Required action:
Please copy, exactly as they appear below, the lines from the one containing "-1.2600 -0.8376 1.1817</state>" through the one containing "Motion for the".

Stored data:
<<<<

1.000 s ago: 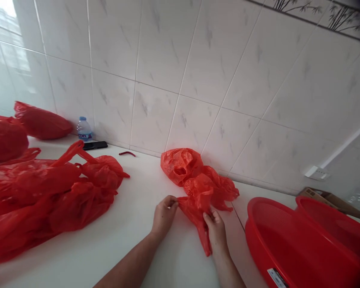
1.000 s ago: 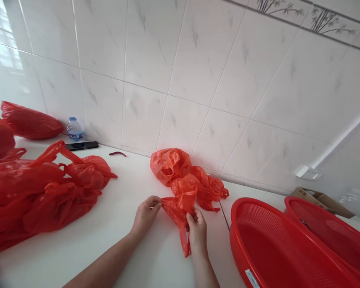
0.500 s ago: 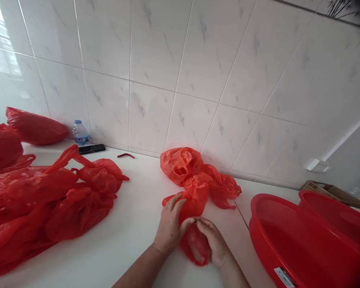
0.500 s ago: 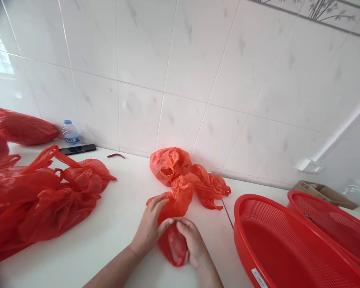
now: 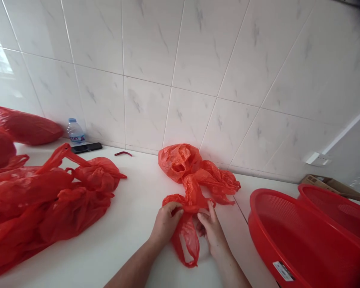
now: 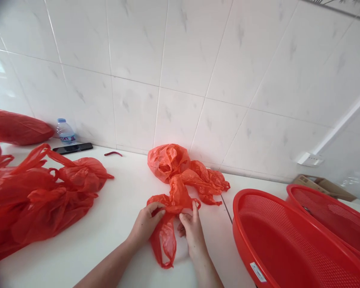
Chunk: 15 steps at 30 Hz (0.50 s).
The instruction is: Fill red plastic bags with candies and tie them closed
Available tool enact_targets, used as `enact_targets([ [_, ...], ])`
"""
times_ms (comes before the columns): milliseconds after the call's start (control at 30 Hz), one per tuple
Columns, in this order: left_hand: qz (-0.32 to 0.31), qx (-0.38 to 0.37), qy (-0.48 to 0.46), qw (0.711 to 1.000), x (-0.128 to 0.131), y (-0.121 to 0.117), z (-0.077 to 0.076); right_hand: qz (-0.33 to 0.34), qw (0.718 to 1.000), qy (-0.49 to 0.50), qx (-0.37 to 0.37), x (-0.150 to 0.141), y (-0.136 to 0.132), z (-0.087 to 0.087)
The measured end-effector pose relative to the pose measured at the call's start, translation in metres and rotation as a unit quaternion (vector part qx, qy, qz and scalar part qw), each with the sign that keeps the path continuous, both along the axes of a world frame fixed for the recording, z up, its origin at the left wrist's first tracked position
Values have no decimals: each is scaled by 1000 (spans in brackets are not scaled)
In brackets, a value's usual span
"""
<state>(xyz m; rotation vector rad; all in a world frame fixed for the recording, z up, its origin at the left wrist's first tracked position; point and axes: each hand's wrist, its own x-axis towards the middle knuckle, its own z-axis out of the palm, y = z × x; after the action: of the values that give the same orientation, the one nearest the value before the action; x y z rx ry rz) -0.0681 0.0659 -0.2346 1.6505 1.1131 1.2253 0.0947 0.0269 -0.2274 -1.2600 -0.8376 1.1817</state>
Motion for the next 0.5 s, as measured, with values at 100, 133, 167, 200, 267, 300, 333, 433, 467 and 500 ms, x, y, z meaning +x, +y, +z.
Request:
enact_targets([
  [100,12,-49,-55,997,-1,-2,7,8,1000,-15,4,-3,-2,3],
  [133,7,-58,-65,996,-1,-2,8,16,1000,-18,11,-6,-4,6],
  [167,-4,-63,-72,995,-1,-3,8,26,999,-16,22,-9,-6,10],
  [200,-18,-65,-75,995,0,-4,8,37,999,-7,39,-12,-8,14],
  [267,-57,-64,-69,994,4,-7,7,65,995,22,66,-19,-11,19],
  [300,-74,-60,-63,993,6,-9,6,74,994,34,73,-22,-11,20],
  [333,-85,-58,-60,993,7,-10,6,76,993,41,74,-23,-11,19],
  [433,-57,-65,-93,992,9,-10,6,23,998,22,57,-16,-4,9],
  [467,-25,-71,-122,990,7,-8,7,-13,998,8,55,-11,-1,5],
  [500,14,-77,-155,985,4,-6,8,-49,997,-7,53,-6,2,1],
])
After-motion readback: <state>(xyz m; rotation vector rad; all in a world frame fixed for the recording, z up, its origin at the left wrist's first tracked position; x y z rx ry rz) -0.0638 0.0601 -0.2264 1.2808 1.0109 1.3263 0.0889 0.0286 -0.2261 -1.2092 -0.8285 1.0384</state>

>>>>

Answer for this exercise:
<state>(xyz m; rotation vector rad; all in a world frame fixed for the recording, z up, its origin at the left wrist's first tracked position; point and axes: each hand's wrist, its own x-axis towards the middle knuckle, its own z-axis out of the palm, y = z × x; after the action: of the values that give the same orientation, the one nearest the value before the action; x y z rx ry rz) -0.0681 0.0659 -0.2346 1.6505 1.1131 1.2253 0.0947 0.0269 -0.2274 -1.2600 -0.8376 1.1817</state>
Motion for the next 0.5 s, as measured, with values at 100, 133, 167, 200, 267, 300, 333, 433, 467 and 500 ms, x, y, z meaning +x, +y, +z.

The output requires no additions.